== Exercise directions ==
What is asked for is the whole listing, given again word for word.

+===+

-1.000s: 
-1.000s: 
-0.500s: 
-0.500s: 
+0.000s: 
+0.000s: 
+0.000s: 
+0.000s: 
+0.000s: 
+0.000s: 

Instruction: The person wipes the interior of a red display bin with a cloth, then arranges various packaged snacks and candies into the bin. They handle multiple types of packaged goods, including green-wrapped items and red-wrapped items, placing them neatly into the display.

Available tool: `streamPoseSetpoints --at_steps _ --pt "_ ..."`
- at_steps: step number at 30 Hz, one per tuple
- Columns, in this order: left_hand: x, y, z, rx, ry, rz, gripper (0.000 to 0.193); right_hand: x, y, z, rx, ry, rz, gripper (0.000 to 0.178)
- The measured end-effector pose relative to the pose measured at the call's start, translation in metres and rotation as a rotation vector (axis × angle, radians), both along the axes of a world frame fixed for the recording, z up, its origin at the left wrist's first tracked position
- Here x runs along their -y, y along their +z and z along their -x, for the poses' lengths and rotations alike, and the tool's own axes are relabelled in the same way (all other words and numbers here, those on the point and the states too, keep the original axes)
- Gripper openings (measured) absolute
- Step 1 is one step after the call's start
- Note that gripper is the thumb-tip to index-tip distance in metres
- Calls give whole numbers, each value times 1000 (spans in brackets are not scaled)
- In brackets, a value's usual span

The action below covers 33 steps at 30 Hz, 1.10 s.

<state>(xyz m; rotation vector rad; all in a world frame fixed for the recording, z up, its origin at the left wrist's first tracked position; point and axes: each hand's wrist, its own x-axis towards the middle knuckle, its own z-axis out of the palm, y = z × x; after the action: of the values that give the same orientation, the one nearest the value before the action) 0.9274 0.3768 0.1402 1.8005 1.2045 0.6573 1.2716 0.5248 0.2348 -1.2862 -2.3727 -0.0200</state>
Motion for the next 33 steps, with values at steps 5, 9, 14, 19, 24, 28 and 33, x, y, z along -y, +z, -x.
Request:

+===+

== Task answer ==
-1.000s: 
-1.000s: 
-0.500s: 
-0.500s: 
+0.000s: 
+0.000s: 
+0.000s: 
+0.000s: 
+0.000s: 
+0.000s: 

Instruction: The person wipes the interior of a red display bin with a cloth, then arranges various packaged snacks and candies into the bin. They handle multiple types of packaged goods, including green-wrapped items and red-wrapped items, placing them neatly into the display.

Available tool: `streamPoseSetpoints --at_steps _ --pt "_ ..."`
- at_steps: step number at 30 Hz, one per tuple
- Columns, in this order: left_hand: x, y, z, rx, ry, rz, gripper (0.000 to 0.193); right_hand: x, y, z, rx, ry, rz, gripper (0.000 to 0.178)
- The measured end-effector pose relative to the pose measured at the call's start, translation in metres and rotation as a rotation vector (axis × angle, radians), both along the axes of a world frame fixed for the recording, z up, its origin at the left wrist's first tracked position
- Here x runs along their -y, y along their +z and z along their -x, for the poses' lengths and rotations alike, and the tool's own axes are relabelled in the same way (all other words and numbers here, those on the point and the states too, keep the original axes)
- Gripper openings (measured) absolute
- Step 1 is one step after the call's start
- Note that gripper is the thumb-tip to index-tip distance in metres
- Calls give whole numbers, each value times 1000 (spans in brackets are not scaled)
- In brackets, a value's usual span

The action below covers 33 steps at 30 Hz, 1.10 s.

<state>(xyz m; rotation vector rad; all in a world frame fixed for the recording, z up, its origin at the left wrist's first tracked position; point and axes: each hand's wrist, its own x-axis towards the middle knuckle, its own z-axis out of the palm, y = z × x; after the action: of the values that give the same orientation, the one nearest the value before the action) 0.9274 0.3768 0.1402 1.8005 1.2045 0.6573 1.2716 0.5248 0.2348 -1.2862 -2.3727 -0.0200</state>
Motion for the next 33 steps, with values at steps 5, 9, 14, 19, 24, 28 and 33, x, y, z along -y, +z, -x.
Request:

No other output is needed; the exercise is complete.